§ Supplied data:
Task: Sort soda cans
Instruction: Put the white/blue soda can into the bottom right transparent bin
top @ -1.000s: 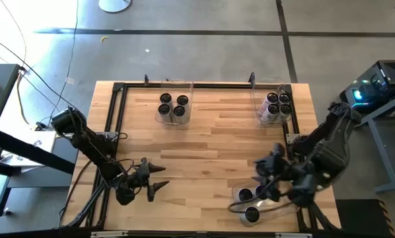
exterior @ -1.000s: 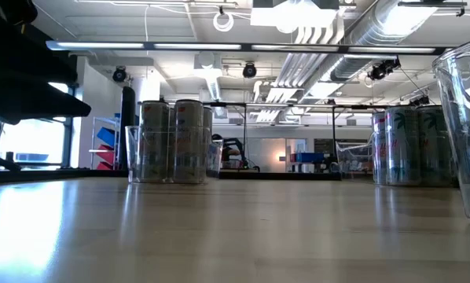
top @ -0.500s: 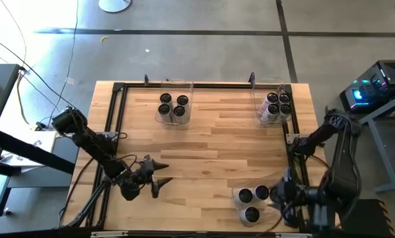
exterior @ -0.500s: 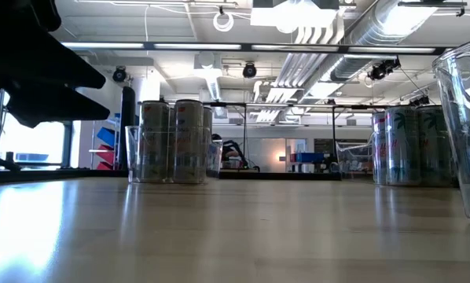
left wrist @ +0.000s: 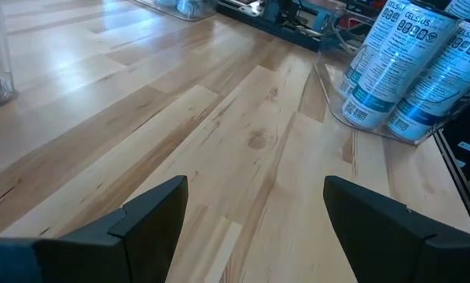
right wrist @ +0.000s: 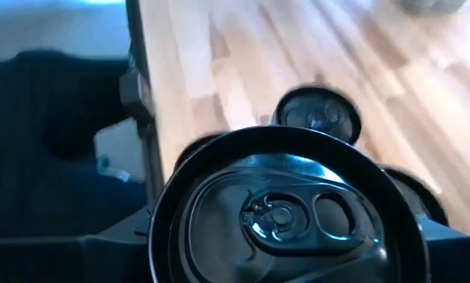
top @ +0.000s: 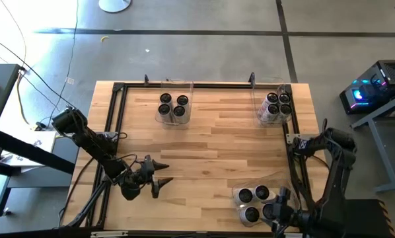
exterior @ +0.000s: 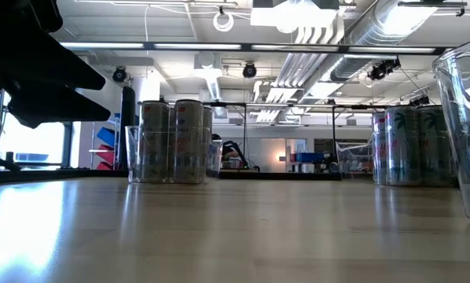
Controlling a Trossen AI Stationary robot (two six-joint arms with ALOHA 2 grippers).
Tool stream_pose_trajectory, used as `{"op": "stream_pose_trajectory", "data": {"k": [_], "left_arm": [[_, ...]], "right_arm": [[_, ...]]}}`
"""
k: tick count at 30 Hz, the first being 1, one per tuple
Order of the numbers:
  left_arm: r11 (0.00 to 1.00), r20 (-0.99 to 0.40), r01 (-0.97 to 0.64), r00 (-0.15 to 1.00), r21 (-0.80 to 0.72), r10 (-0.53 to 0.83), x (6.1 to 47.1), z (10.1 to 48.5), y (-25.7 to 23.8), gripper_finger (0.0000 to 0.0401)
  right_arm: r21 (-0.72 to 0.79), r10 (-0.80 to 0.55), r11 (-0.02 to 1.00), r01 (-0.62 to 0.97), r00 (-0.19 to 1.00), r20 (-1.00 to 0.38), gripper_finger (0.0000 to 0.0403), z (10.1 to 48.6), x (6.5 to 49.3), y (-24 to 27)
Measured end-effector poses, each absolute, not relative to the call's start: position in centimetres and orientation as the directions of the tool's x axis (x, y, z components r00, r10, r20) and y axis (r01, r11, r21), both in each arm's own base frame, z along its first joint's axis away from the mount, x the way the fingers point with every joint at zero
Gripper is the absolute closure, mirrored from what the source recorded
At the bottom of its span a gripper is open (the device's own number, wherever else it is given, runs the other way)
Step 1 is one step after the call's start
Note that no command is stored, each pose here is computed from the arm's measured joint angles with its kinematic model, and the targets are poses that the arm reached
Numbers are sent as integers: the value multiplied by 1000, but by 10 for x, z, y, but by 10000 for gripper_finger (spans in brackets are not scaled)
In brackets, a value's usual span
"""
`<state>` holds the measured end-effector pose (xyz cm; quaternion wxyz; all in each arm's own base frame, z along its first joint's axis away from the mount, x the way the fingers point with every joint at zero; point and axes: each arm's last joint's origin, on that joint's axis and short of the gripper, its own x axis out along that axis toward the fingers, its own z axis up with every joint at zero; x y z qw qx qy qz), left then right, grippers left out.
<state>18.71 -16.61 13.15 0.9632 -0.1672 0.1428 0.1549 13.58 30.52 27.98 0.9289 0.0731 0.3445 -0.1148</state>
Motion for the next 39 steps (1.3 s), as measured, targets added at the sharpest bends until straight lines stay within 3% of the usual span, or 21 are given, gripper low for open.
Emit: {"op": "stream_pose_trajectory", "data": {"k": [25, 39], "left_arm": [[899, -327, -344, 911, -270, 250, 187, 132, -166, 110], [899, -326, -345, 911, -270, 252, 187, 132, -166, 110]], "right_arm": [[14, -339, 913, 408, 776, -531, 170, 228, 128, 324], [-11, -410, 882, 471, 756, -510, 170, 227, 128, 314]]}}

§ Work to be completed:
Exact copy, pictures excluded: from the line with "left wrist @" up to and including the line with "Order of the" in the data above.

§ Answer space:
left wrist @ +0.000s: 
right wrist @ +0.000s: 
top @ +0.000s: 
exterior @ +0.000s: 
Controlling a Trossen AI Stationary robot (two six-joint arms with ALOHA 2 grippers).
Tool stream_pose_trajectory, used as `{"op": "stream_pose_trajectory", "data": {"k": [_], "left_arm": [[_, ...]], "right_arm": [[_, ...]]}}`
"""
k: tick count at 30 Hz, the first being 1, one per tuple
Order of the numbers:

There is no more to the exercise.